When It's Not the Most Wonderful Time of the Year
Buzzkill alert. I hate to do it, but I need to put a little damper on your holiday spirit. So I’ll just say it. Some people don’t enjoy the holiday season. For some people, it’s not the most wonderful time of the year. For some people, it’s actually the hardest time of the year.
This is true for many reasons. Some struggle during the holiday season because of their circumstances. They’ve experienced the loss of a loved one, a financial difficulty, family drama, or some other crisis. But others struggle because, for some reason, the weight of depression and anxiety feels heavier during the Christmas season.
To be honest, I’m not sure why this is. Maybe it’s the stress that comes with spending so much money. Maybe it’s the pressure of all the extra social interaction. Or maybe it’s the crushing expectation that we are all supposed to be filled to the brim with Christmas cheer.
Nobody wants to be the Scrooge. Nobody wants to be the Grinch. Just sing the songs, eat the sweets, send the smiling cards, and for everyone’s sake, be happy. Or at least pretend to be. But for some, all the added lights and glitter serve as a stark reminder that life is not glowing and glistening. Life is not like a Hallmark movie. It’s more like that obnoxious inclement weather alert that disrupts your favorite show.
But here’s the good news for those who suffer during the holiday season. The biblical Christmas story is more similar to your story than to the perfectly scripted ones you see on tv. Jesus wasn’t born into a winter wonderland. He was born into a feeding trough for animals. If we could get a glimpse of the actual scene that night in Bethlehem, we probably wouldn’t want it displayed on our mantel.
From day one, they wanted him dead. His family had to flee the country. His birth resulted in many other baby boys being murdered by the government. His parents must have feared for their lives as well.
So how is this good news? Here’s my point: Jesus knows your pain. He knows it because He felt it. From Bethlehem to Golgotha, from the manger to the cross, Jesus lived a life of suffering. The suffering at His birth is meant to foreshadow the ultimate suffering at His death, where He paid for the sins of His people.

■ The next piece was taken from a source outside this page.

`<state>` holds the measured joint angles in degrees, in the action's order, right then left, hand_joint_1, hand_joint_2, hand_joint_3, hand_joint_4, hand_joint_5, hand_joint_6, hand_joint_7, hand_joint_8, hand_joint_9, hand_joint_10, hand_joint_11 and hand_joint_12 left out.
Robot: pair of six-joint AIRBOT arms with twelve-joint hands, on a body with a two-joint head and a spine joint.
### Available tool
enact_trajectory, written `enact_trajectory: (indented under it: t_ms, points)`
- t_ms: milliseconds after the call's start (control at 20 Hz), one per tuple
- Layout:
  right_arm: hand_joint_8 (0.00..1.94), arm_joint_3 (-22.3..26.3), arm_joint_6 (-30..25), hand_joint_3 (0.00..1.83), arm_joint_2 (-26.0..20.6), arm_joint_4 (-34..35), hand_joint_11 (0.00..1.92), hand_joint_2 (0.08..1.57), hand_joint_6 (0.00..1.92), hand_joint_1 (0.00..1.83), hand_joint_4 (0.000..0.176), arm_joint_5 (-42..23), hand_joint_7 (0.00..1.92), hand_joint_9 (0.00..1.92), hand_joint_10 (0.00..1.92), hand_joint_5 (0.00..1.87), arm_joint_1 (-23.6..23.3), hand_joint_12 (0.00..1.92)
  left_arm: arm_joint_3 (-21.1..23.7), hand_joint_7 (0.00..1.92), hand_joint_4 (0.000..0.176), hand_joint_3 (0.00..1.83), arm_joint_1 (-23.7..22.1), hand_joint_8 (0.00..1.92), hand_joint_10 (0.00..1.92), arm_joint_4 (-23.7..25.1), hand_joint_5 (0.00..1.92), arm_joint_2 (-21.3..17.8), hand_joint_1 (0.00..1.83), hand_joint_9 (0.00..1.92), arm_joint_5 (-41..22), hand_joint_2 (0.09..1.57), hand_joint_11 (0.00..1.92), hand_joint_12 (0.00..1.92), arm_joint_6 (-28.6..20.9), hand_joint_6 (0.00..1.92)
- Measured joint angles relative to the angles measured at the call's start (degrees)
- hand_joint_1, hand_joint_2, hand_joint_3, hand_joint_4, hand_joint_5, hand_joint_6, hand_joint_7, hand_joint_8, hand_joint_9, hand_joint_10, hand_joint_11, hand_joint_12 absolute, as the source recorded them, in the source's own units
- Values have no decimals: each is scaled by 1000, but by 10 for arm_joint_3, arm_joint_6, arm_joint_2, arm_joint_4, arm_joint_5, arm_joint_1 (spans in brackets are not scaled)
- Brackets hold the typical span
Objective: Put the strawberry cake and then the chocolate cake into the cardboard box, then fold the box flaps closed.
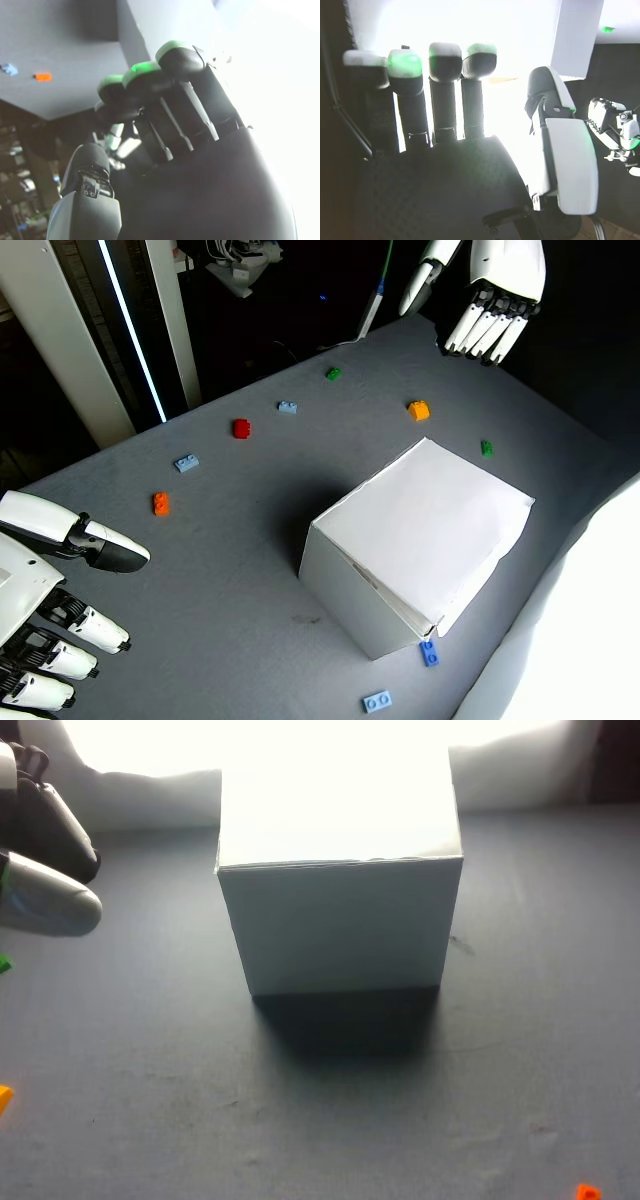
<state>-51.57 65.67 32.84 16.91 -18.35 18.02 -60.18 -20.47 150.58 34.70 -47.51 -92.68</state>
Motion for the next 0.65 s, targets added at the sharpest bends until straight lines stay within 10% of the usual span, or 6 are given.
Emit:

That’s the point of Christmas. Jesus stepping into the darkness to save us. He took on newborn flesh to feel what we feel. That same flesh was ripped from His back as He paid for what we deserved. And on the third day, He rose and defeated the darkness once and for all.
That’s the good news. It’s better than snowflakes and gingerbread houses. It’s better than gifts and gadgets. And it’s better than any holiday fantasy the world tries to label as Christmas. It’s better because it’s real.
By real, I don’t mean that our celebrations and decorations are pointless, just that they can seem hollow and shallow for the sufferer. They don’t make the pain go away, and they can even make the pain worse by furthering the disillusionment that we feel. Real life just isn’t merry and bright.
So for those who are spending the holidays in a hospital room or a funeral home, for those wondering if that person will call or visit this year, for those who are drowning under depression or anxiety, for those who don’t know if they can make it another day, Jesus is with you.
Not the perfectly manicured Jesus on your neighbor’s lawn. But the messy Jesus. The crying Jesus. The hurting Jesus. The lonely Jesus. The crucified Jesus. The risen Jesus. The real Jesus.
He is with you, and He knows your pain. He is with you, and He’s working all things together for your good. He is with you, and He’s interceding for your prayers. He is with you, and He has promised to never leave you.
That wonderful news is true any and every time of the year.